Evaluation of PKU Sphere in Maternal PKU

Vitaflo

Status

Active, not recruiting

Conditions

Maternal Phenylketonuria

Treatments

Dietary Supplement: PKU sphere

Study type

Observational

Funder types

Other

Industry

Identifiers

NCT04224142

19/NW/0167 (Other Identifier)

256857 (Other Identifier)

MCT-GMP-2018-08-14

Details and patient eligibility

About

This observational study aims to recruit females, aged 16 years and over, with phenylketonuria (PKU) or hyperphenylalaninemia (hyperphe) following dietary management advice pre-conception and/or during pregnancy, who are willing to take PKU sphere as part of their dietarty management.

Full description

The aim of this study is to observe dietary management and metabolic control in women taking PKU sphere pre-conceptually and/or during pregnancy.

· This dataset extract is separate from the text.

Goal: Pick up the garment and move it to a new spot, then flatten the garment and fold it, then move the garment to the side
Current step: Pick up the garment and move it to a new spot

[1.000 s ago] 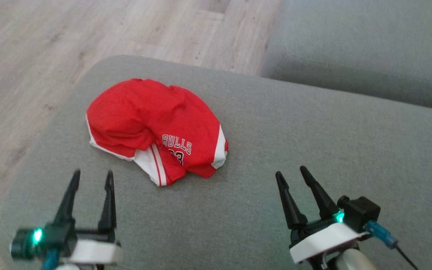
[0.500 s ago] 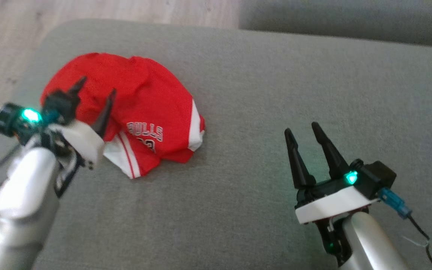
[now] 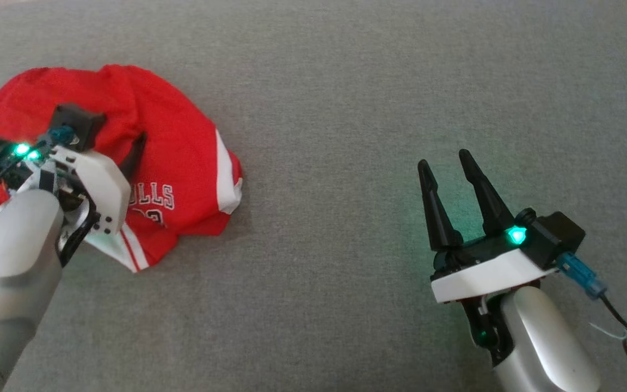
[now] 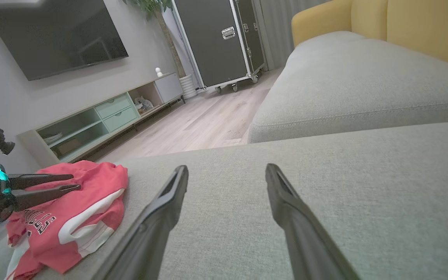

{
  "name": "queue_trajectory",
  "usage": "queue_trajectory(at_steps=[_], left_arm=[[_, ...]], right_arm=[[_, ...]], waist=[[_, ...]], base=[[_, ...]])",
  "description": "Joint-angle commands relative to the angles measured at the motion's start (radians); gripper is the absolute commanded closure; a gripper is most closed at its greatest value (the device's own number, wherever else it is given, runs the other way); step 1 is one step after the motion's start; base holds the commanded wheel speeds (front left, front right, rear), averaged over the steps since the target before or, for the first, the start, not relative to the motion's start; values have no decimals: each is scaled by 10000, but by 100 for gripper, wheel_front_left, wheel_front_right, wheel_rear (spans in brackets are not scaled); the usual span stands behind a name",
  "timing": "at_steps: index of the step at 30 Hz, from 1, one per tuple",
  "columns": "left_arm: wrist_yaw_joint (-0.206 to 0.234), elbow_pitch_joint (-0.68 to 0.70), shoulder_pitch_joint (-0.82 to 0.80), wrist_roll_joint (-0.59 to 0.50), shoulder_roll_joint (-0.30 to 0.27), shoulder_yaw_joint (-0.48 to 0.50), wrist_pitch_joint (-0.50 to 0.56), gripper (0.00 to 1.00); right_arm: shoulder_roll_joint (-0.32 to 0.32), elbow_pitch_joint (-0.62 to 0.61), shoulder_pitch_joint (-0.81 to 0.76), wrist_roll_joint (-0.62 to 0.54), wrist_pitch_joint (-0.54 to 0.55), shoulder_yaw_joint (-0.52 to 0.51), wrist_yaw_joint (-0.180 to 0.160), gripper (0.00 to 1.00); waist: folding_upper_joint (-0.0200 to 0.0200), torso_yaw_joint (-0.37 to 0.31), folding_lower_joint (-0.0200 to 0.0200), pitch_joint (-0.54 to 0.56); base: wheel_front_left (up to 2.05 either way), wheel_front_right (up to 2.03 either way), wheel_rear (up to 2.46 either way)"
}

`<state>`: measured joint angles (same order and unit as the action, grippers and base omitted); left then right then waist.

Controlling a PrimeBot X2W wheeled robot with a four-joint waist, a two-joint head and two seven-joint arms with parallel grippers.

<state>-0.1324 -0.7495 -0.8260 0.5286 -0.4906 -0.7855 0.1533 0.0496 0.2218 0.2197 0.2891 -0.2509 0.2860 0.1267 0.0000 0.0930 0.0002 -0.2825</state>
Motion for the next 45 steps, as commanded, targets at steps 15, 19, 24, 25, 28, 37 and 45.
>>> queue_trajectory(at_steps=[15,19,24,25,28,37,45], left_arm=[[585,-88,-1217,919,-185,956,-3763,100],[1022,1066,-1055,794,-113,1352,-4095,100],[1335,2597,-767,537,-106,1616,-4142,100],[1407,2969,-679,459,-97,1643,-4144,100],[1559,3854,-408,286,-20,1526,-4146,100],[1608,5157,-199,2,613,581,-3440,100],[1362,4888,-738,-228,1266,-20,-3163,100]], right_arm=[[6,-134,-68,232,-109,242,40,0],[6,-58,-230,315,-109,229,40,0],[6,-72,-276,425,-109,266,40,0],[6,-72,-284,442,-109,272,40,0],[6,-81,-302,469,-109,304,40,0],[6,-239,-107,540,-109,231,40,0],[6,-515,248,767,-109,146,40,0]], waist=[[0,-371,-2,1131],[0,-403,-2,1527],[0,-498,-2,1728],[0,-541,-2,1755],[0,-713,-2,1816],[0,-1664,-2,1627],[0,-3016,-2,873]], base=[[0,0,0],[0,0,0],[0,0,0],[0,0,0],[0,0,0],[0,0,0],[0,0,0]])
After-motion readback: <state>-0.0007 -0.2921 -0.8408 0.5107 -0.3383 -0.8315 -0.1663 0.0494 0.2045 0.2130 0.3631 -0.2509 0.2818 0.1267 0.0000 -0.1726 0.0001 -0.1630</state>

To do this the following data points will be captured:

Blood spot phenylalanine and tyrosine levels to measure metabolic control
Changes to dietary management and any adaptations arising from incorporating PKU Sphere
Compliance/adherence of patients to their recommended amount of protein substitute prescription.
Tolerance of PKU sphere with respect to gastrointestinal (GI) symptoms and pregnancy associated nausea and vomiting.
Acceptability of concurrent protein substitute(s) (if applicable).
Nutritional status and weight management.
Routine standard of care data on the final pregnancy outcome and postpartum.

Enrollment

11 patients

Sex

Female

Ages

16+ years old

Volunteers

No Healthy Volunteers

Inclusion criteria

Diagnosis of phenylketonuria (PKU) or hyperphenylalaninemia (hyperphe) which requires dietary management during pre-conception and/or pregnancy.
Aged 16 years and above.
Following dietary management advice pre-conceptually and/or during pregnancy, aiming for phenylalanine levels of 120-250µmol/L.
Prior positive PKU sphere taste test completed as part of routine care.
Chosen to take part or full requirement of protein substitute as PKU sphere pre-conceptually and/or during pregnancy.
Willingly given, written, informed consent from patient.
Participant is, in the opinion of the investigator, able to participate and can comply with the study protocol.

Exclusion criteria

Conception of pregnancy without commencement of phe-restricted diet and blood phenylalanine not maintained within target range by 10 weeks' gestation.
Patients with known soya, milk or fish allergies / intolerance.
Intake of pegvaliase or large neutral amino acids within 30 days prior to screening visit.
Patients who are currently participating in, plan to participate in, or have participated in an interventional investigational drug, food or medical device trial within 30 days prior to screening visit.